**How to complete this task**
In the data below, begin at the line with "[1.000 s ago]" and stop after the line with "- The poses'"; output those lines exactly and no pictures.

== == ==

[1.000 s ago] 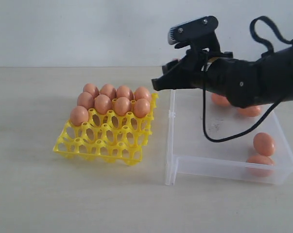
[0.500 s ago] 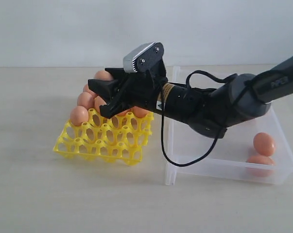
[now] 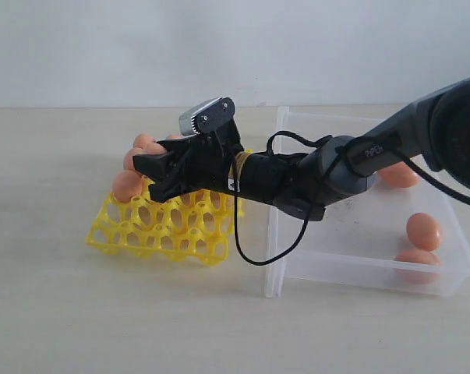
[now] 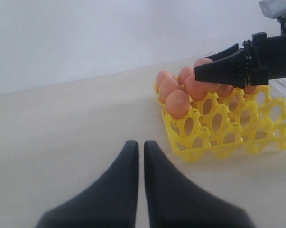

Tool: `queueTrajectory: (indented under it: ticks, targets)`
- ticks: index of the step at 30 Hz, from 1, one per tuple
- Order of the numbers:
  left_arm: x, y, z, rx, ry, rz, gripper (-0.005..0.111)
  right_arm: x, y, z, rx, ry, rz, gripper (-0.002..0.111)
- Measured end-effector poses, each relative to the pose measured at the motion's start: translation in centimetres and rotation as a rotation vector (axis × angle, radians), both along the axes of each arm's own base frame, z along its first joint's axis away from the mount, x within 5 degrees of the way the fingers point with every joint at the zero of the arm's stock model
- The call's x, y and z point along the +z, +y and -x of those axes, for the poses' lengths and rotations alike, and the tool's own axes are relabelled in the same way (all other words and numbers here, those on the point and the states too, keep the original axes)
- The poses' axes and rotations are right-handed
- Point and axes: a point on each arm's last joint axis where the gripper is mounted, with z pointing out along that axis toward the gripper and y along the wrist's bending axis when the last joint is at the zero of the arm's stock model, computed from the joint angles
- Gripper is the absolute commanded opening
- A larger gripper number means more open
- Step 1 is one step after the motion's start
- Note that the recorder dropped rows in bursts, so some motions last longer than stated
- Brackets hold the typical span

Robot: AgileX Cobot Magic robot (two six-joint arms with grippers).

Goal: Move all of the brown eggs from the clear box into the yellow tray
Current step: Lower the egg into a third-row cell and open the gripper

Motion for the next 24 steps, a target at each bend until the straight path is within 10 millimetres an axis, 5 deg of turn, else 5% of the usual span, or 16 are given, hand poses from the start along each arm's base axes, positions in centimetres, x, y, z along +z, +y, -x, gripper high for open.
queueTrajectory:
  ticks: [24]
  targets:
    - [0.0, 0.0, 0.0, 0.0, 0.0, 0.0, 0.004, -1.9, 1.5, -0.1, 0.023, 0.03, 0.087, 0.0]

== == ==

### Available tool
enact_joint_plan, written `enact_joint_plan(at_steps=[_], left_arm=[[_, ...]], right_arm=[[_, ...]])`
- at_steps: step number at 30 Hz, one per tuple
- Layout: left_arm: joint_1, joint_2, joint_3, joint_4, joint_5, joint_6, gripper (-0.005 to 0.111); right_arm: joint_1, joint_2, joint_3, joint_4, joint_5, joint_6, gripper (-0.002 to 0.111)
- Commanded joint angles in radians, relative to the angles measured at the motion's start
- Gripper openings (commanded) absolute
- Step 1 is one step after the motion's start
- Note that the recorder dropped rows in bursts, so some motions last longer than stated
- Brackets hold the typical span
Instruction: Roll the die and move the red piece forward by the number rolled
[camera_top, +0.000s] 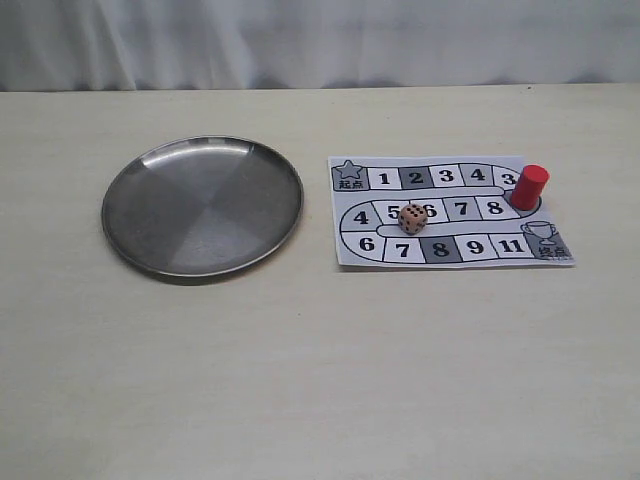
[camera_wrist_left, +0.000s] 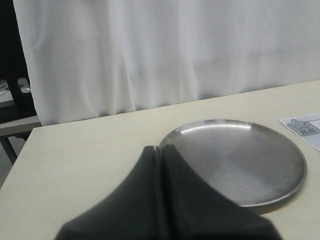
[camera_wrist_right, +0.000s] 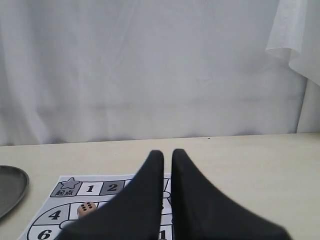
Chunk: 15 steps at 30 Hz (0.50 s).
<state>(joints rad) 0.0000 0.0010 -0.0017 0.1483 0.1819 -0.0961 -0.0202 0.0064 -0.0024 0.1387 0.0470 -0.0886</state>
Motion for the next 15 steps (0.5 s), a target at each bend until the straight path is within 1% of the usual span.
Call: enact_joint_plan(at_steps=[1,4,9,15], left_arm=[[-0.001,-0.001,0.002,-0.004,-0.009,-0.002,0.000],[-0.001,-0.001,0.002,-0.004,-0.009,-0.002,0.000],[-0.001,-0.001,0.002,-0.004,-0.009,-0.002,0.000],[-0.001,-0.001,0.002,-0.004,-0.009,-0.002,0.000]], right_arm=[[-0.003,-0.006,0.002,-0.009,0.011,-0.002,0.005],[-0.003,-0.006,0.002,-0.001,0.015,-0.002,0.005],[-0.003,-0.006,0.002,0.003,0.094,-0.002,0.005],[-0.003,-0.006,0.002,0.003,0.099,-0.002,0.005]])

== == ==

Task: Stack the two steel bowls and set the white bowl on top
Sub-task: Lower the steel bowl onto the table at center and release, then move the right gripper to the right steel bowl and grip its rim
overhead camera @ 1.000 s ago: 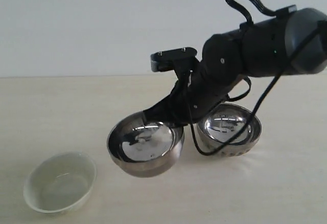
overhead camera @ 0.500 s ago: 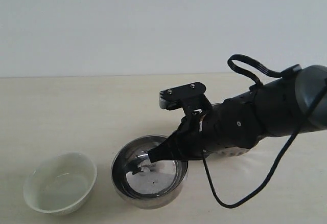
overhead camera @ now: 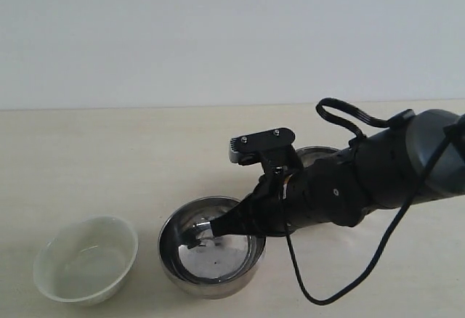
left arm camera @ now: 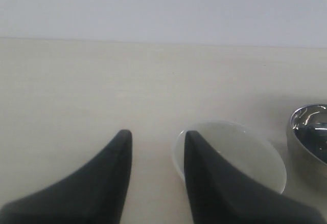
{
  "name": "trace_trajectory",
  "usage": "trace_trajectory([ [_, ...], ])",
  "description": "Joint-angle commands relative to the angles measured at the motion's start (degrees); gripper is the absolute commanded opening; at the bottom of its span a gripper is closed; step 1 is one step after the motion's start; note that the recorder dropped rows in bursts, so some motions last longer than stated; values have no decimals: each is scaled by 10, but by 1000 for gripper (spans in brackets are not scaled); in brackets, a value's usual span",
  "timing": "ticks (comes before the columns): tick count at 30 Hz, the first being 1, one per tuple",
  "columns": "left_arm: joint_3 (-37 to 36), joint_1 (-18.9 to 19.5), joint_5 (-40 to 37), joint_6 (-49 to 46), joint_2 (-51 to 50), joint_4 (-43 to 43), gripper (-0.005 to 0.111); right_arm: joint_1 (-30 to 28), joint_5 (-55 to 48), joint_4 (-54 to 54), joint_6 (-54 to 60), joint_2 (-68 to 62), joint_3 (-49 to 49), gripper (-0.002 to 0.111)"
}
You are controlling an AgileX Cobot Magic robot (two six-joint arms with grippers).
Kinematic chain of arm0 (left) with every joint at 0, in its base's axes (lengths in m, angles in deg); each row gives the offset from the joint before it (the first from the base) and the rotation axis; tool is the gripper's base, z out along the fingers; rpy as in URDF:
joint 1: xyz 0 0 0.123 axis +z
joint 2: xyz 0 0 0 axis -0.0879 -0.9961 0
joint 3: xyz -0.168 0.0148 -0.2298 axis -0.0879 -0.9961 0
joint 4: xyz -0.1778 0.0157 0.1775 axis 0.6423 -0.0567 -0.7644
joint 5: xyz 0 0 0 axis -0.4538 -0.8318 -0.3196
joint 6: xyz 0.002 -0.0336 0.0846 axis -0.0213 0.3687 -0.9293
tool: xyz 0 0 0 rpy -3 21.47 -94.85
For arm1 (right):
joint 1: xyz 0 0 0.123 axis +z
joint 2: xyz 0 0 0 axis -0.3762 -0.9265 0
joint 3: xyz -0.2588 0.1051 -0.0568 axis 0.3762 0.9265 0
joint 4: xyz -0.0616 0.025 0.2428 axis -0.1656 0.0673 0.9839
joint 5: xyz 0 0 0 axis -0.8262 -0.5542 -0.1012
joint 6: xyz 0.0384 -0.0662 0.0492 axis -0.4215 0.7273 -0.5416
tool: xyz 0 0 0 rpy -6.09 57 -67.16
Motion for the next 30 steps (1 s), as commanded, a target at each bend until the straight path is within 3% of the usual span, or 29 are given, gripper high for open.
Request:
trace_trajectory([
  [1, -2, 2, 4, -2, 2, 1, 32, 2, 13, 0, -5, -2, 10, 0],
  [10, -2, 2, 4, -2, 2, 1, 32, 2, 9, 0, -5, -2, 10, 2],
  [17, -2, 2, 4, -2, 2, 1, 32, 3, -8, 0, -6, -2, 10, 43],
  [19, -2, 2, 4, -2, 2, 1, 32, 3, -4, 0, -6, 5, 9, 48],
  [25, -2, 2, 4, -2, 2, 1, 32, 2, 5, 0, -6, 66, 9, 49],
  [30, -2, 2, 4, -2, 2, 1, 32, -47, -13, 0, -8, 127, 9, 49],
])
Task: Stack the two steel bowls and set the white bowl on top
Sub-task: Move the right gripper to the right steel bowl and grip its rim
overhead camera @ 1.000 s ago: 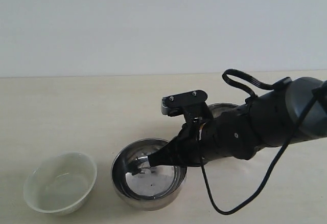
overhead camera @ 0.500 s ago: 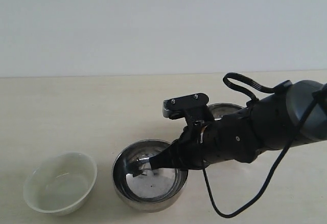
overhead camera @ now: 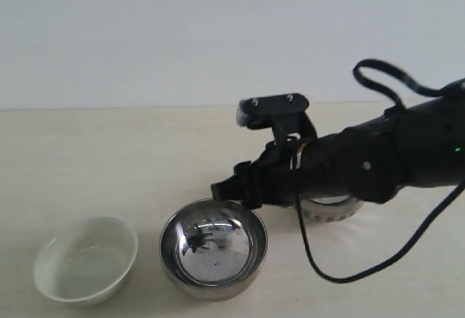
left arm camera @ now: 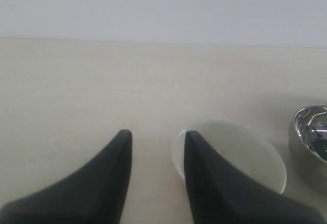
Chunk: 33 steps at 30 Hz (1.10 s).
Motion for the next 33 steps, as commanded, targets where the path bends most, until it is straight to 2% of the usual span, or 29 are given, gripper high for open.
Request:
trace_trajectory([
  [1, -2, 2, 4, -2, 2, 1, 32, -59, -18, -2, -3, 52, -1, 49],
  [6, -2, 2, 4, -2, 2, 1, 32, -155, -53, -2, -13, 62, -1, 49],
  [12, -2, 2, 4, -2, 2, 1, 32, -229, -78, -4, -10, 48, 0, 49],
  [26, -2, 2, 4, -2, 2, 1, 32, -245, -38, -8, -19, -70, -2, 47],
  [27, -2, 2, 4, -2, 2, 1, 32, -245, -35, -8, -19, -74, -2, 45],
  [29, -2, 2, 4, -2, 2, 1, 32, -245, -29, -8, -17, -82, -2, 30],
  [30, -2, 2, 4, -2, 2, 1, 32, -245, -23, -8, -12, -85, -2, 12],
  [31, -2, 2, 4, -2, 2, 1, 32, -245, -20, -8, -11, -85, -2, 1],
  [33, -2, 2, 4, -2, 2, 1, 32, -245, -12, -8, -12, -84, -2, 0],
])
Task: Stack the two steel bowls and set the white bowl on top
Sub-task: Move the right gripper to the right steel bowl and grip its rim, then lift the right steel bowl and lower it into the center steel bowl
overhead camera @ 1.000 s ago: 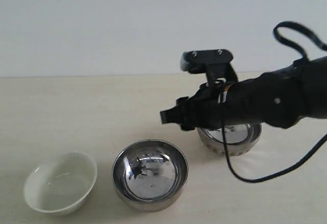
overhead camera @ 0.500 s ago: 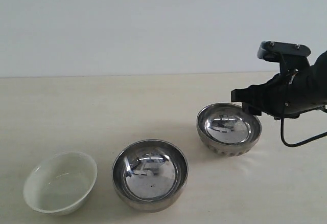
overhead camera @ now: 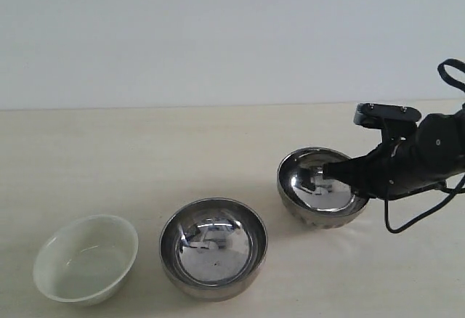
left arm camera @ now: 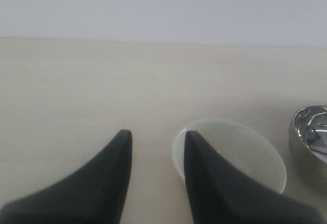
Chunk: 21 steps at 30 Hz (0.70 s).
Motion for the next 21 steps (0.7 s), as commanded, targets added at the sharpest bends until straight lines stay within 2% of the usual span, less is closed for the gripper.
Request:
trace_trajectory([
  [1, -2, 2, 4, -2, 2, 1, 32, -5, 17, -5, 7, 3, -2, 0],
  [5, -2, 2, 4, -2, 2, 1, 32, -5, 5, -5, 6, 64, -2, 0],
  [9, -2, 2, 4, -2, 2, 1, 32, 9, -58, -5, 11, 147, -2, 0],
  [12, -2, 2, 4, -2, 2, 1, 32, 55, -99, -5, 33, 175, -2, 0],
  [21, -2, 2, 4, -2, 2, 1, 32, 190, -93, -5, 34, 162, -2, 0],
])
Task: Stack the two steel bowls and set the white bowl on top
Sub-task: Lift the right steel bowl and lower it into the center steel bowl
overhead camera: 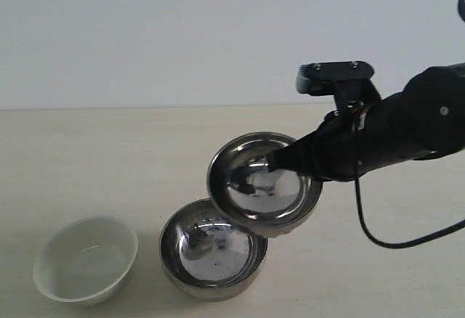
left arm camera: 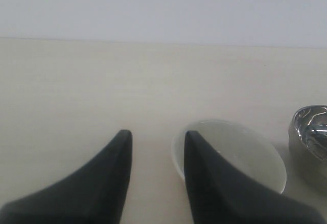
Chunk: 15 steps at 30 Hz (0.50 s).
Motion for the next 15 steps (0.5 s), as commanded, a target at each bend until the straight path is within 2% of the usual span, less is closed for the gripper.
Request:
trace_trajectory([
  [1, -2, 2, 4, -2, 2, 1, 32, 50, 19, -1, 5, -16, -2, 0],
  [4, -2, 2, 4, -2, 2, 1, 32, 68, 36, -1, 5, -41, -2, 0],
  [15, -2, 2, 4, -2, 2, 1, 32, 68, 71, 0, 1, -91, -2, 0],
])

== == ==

**Solution to this exercise**
[1.000 s ago] 
[0.500 s ago] 
[now] 
[now] 

Tool: `queueTrajectory: (indented under it: ticks, targets)`
- ticks: index of the step at 30 Hz, from 1, one per tuple
- Order of the numbers:
  left_arm: x, y, z, rx, ry, rz, gripper (-0.005..0.111)
  right_arm: x, y, z, rx, ry, rz, gripper (-0.002..0.111)
- Measured end-effector poses, each relative to the pose measured at the motion's start: translation in centimetres and rotation as a rotation vector (axis × angle, radians), both along the axes of each arm's own base frame, z along its first joint's axis away from the mount, x within 5 degrees of the way the fingers point with every joint at the zero of the arm's stock model
- The call's x, y and z point along the +z, +y and -x of those axes, for the poses' lengths and rotations alike, and the tool's own axes are relabelled in the same way (all other words and numbers here, those on the point and the states too, keep the original axes)
- The poses' axes and rotations are right-handed

Nothing more remains to be added to this answer.